Output only the stretch of the listing that starts at the line containing "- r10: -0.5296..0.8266" and ends at the line containing "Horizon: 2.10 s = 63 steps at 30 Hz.", reproduced exactly with both ends.

++++ THE DATA

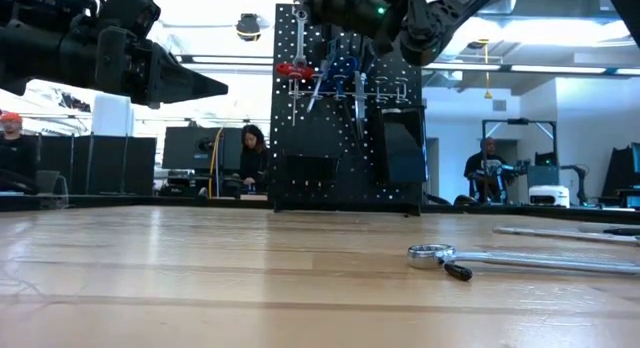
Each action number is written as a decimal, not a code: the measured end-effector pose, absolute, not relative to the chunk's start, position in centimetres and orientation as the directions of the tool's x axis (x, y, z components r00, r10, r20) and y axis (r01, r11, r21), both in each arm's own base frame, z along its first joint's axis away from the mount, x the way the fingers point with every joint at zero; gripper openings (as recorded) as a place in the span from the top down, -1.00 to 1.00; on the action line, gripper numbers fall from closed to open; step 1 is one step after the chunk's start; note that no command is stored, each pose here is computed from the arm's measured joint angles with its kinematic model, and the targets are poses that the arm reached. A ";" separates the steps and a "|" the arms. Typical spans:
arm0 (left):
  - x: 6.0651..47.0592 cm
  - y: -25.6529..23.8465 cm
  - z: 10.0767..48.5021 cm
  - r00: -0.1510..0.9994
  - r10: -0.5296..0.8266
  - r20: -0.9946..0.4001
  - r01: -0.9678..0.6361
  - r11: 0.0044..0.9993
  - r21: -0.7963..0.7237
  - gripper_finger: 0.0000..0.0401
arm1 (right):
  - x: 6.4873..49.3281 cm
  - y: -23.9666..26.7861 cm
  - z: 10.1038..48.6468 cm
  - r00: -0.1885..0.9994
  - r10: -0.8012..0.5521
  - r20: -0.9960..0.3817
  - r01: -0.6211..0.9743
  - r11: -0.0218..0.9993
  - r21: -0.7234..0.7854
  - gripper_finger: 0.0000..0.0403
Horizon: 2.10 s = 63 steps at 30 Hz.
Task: Hang tools onto peg board
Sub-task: Hang the wrench on the pegboard
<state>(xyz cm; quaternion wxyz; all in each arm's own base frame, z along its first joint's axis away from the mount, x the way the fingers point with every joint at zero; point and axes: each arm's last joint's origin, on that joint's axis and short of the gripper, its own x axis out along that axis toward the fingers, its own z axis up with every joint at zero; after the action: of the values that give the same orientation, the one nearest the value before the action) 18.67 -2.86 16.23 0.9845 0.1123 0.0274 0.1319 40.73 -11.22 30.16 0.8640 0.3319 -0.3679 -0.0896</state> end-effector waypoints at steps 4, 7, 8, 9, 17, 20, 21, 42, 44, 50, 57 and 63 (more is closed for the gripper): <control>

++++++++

### ANSWER FOR THE TASK
  - r10: -0.5296..0.8266
  - r20: -0.9946..0.4001
  - r01: -0.9678..0.6361
  - r11: 0.0044..0.9993
  - r21: -0.7963..0.7237
  - gripper_finger: 0.0000..0.0401
arm1 (right):
  - x: 6.4873..49.3281 cm
  - y: -23.9666..26.7861 cm
  - z: 10.1038..48.6468 cm
  - r00: -0.1885..0.9994
  - r10: -0.8012..0.5521
  - r20: -0.9960..0.3817
  - r01: -0.6211..0.9743
  - r11: -0.0218..0.9993
  - r21: -0.7234..0.7854
  - gripper_finger: 0.0000..0.0403
Horizon: 2.10 s = 63 steps at 30 Hz.

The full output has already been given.